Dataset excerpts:
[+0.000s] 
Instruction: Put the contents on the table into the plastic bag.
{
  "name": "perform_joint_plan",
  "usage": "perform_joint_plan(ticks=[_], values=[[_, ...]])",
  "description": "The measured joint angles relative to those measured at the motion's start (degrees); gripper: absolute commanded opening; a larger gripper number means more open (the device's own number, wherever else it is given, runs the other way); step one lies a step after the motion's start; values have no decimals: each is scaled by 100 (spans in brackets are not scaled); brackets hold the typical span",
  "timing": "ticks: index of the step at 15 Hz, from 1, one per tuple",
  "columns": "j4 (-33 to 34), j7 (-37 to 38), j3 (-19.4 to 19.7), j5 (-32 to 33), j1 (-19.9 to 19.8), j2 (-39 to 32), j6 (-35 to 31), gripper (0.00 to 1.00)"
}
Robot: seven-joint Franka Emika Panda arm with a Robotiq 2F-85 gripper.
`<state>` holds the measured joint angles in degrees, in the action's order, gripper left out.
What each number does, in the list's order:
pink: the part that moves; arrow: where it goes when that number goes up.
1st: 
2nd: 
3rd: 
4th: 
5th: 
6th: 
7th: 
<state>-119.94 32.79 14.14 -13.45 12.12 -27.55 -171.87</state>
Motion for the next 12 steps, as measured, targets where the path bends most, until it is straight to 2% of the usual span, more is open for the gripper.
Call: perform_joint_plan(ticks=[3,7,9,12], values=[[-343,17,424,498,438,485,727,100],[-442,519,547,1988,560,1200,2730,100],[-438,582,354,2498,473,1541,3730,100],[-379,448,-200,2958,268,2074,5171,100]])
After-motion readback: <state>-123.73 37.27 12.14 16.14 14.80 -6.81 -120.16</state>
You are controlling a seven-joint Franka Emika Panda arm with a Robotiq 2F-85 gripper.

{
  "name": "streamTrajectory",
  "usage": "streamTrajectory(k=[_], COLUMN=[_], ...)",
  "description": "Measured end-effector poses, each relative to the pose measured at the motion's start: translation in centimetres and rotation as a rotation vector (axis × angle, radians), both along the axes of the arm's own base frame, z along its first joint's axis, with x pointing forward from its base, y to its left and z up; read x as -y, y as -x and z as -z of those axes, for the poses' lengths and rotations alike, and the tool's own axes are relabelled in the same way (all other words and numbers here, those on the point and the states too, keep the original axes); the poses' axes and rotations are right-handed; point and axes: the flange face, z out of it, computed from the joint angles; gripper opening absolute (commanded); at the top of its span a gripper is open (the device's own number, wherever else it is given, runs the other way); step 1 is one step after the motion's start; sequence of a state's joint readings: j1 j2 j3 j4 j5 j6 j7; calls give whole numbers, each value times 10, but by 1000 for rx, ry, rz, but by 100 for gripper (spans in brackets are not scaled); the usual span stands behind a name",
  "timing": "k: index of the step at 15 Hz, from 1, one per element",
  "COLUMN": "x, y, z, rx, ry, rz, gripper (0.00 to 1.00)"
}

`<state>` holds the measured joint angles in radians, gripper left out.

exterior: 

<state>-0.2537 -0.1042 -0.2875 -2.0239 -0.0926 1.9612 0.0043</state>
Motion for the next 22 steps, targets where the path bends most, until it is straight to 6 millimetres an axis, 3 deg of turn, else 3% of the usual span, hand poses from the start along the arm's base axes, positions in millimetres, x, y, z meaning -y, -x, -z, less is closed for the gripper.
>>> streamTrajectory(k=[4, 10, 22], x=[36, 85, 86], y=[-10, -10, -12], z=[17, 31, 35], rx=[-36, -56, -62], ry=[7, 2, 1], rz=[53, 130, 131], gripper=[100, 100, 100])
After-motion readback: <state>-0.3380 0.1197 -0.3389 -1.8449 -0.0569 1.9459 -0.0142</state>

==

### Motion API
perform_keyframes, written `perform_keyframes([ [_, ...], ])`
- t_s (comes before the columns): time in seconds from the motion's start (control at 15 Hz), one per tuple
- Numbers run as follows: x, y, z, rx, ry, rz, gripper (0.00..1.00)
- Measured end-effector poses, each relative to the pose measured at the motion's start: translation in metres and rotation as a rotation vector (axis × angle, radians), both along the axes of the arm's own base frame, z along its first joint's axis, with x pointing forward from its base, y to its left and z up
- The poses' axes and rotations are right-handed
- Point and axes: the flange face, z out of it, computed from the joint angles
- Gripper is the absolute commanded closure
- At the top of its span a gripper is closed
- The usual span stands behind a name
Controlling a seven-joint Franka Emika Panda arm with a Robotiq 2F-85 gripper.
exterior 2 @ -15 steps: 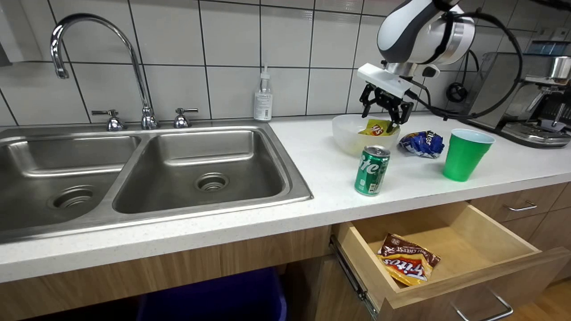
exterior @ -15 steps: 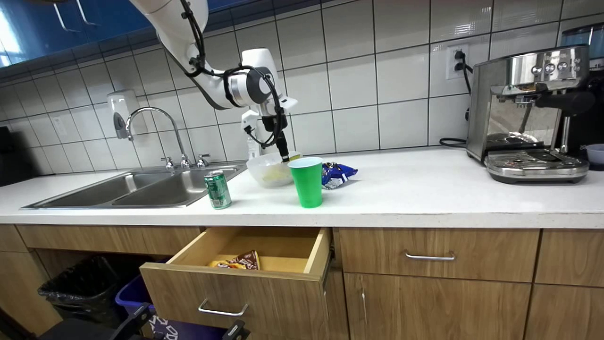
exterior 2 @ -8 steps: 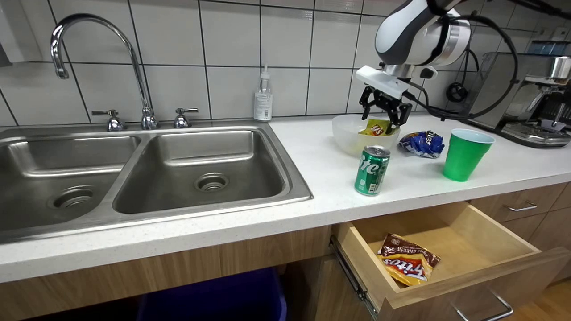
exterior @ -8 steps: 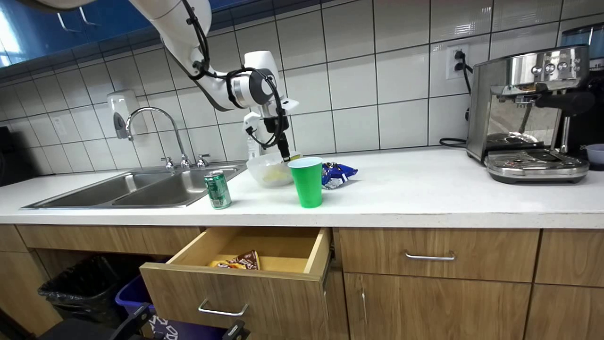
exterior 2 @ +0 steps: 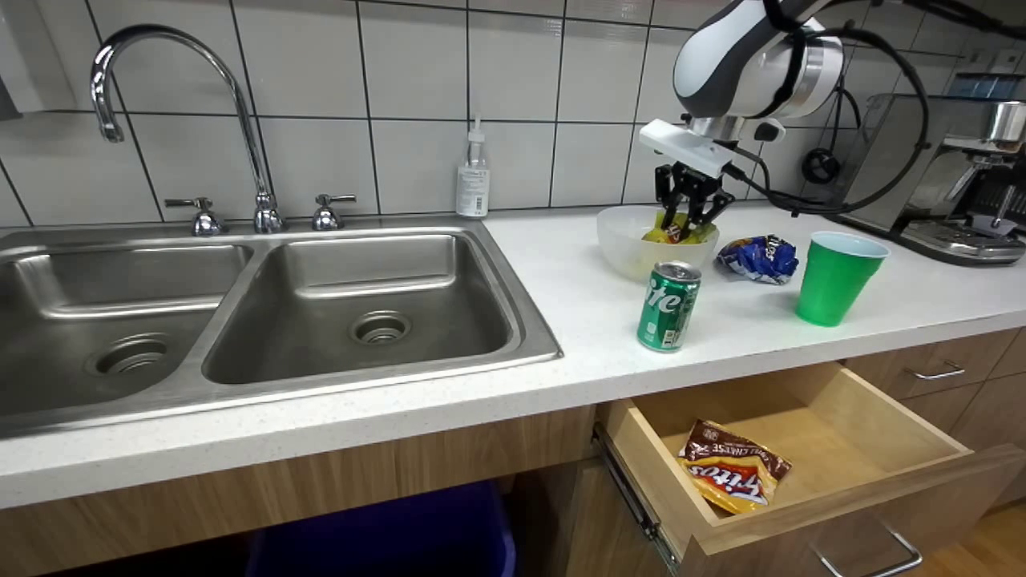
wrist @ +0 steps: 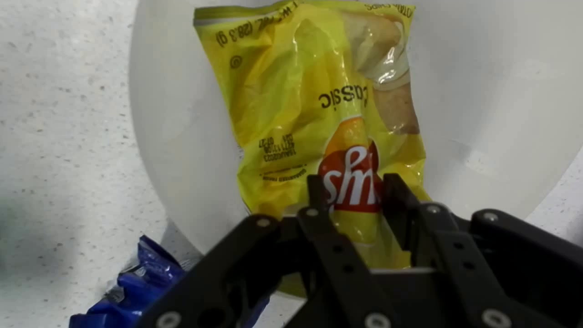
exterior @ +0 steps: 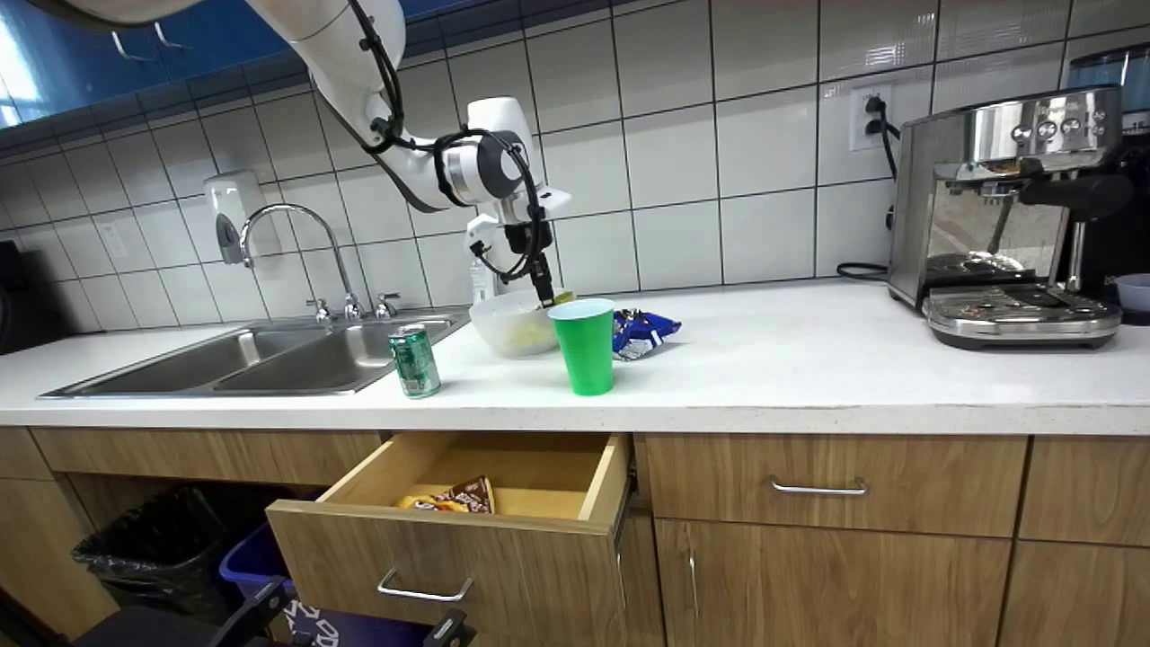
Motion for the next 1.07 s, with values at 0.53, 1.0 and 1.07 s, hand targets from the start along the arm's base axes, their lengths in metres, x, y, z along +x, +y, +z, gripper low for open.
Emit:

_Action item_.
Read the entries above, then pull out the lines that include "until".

_Solved problem_.
Motion for the next 12 steps, as measured, targets where the path bends most, until it is straight to 2% of the usual span, more is open for the gripper.
Motion for the next 22 steps, targets where the path bends most, until it is straight to 6 millimetres an axis, 3 deg of turn, else 3% of the usual span, hand poses from the start along the arm's base axes, positions in millimetres, x, y, z meaning -y, -x, -z, less is closed for the gripper.

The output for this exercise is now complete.